Segment Start: Excerpted data
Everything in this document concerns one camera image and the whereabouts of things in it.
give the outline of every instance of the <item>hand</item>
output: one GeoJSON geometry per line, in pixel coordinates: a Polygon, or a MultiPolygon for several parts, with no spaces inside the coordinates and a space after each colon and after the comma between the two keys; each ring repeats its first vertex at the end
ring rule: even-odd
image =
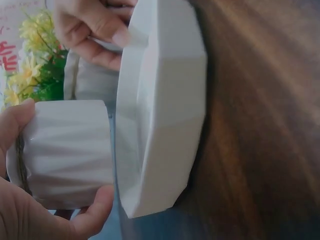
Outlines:
{"type": "Polygon", "coordinates": [[[130,19],[137,1],[54,0],[53,19],[57,38],[86,61],[119,70],[121,56],[106,50],[89,37],[125,47],[130,35],[124,21],[130,19]]]}
{"type": "Polygon", "coordinates": [[[6,173],[8,148],[34,114],[32,99],[0,114],[0,239],[86,240],[101,231],[109,216],[113,204],[112,187],[100,188],[93,205],[69,221],[50,214],[21,188],[1,178],[6,173]]]}

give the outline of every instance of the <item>green leaves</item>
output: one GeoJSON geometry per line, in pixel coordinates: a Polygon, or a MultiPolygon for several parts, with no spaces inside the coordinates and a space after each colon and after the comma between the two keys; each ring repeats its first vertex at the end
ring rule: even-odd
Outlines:
{"type": "Polygon", "coordinates": [[[34,92],[22,96],[36,101],[58,101],[64,99],[65,65],[67,50],[60,50],[40,68],[40,77],[34,92]]]}

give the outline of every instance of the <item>red chinese character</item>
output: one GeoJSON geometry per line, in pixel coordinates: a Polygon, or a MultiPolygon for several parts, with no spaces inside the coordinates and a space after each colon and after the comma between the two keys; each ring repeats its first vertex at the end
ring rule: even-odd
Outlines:
{"type": "Polygon", "coordinates": [[[8,45],[7,41],[0,42],[0,56],[12,54],[10,49],[15,49],[15,45],[8,45]]]}
{"type": "Polygon", "coordinates": [[[8,45],[7,41],[0,42],[0,64],[3,65],[6,71],[15,71],[17,69],[17,55],[11,55],[13,53],[12,49],[15,49],[15,45],[8,45]]]}
{"type": "Polygon", "coordinates": [[[10,57],[4,56],[2,60],[0,60],[0,64],[3,64],[4,70],[6,71],[15,71],[17,70],[17,55],[13,55],[10,57]]]}

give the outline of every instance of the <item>fingernail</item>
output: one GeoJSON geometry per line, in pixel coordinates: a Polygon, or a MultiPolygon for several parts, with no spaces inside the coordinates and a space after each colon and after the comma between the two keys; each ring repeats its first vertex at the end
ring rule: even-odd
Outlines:
{"type": "Polygon", "coordinates": [[[128,45],[130,41],[130,34],[128,29],[120,28],[118,29],[112,37],[112,41],[121,48],[128,45]]]}
{"type": "Polygon", "coordinates": [[[35,100],[33,100],[32,98],[27,98],[26,100],[24,100],[21,105],[28,105],[28,104],[31,104],[31,103],[34,103],[35,100]]]}

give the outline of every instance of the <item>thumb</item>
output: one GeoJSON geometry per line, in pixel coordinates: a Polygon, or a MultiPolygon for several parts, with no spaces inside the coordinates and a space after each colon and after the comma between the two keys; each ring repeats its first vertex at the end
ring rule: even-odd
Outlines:
{"type": "Polygon", "coordinates": [[[126,25],[100,1],[91,1],[76,17],[102,41],[112,42],[122,48],[129,43],[130,34],[126,25]]]}
Segment End: Excerpted data
Task: A word-for-word restatement of all the lines above is needed, with the pictures omitted.

Response:
Everything in this document concerns one camera image and the whereabouts of things in it.
give the outline of every instance of the <item>hand</item>
output: one GeoJSON geometry per line, in pixel coordinates: a Polygon, or a MultiPolygon for several parts, with no spaces inside the coordinates and a space after each colon and after the comma between the two keys; each ring repeats its first vertex at the end
ring rule: even-odd
image =
Outlines:
{"type": "Polygon", "coordinates": [[[130,19],[137,1],[54,0],[53,19],[57,38],[86,61],[119,70],[121,56],[106,50],[89,37],[125,47],[130,35],[124,21],[130,19]]]}
{"type": "Polygon", "coordinates": [[[6,173],[8,148],[34,114],[32,99],[0,114],[0,239],[86,240],[101,231],[109,216],[113,204],[112,187],[100,188],[93,205],[69,221],[50,214],[21,188],[1,178],[6,173]]]}

give the outline of every instance of the <item>green leaves</item>
output: one GeoJSON geometry per line, in pixel coordinates: a Polygon, or a MultiPolygon for several parts, with no spaces inside the coordinates and a space after each colon and after the comma between the two keys; each ring repeats its first vertex at the end
ring rule: even-odd
Outlines:
{"type": "Polygon", "coordinates": [[[34,92],[22,96],[36,101],[58,101],[64,99],[65,65],[67,50],[60,50],[40,68],[40,77],[34,92]]]}

give the outline of every instance of the <item>red chinese character</item>
output: one GeoJSON geometry per line, in pixel coordinates: a Polygon, or a MultiPolygon for several parts, with no spaces inside the coordinates and a space after each colon and after the comma between the two keys; each ring repeats its first vertex at the end
ring rule: even-odd
Outlines:
{"type": "Polygon", "coordinates": [[[8,45],[7,41],[0,42],[0,56],[12,54],[10,49],[15,49],[15,45],[8,45]]]}
{"type": "Polygon", "coordinates": [[[8,45],[7,41],[0,42],[0,64],[3,65],[6,71],[15,71],[17,69],[17,55],[11,55],[13,53],[12,49],[15,49],[15,45],[8,45]]]}
{"type": "Polygon", "coordinates": [[[10,57],[4,56],[2,60],[0,60],[0,64],[3,64],[4,70],[6,71],[15,71],[17,70],[17,55],[13,55],[10,57]]]}

give the outline of every instance of the <item>fingernail</item>
output: one GeoJSON geometry per line, in pixel coordinates: a Polygon, or a MultiPolygon for several parts, with no spaces inside the coordinates and a space after each colon and after the comma between the two keys; each ring repeats its first vertex at the end
ring rule: even-odd
Outlines:
{"type": "Polygon", "coordinates": [[[128,45],[130,41],[130,34],[128,29],[120,28],[118,29],[112,37],[112,41],[121,48],[128,45]]]}
{"type": "Polygon", "coordinates": [[[35,100],[33,100],[32,98],[27,98],[26,100],[24,100],[21,105],[28,105],[28,104],[31,104],[31,103],[34,103],[35,100]]]}

give the outline of every instance of the <item>thumb</item>
output: one GeoJSON geometry per line, in pixel coordinates: a Polygon, or a MultiPolygon for several parts, with no spaces inside the coordinates and a space after each colon and after the comma between the two keys; each ring repeats its first vertex at the end
ring rule: even-odd
Outlines:
{"type": "Polygon", "coordinates": [[[126,25],[100,1],[91,1],[76,17],[102,41],[112,42],[122,48],[129,43],[130,34],[126,25]]]}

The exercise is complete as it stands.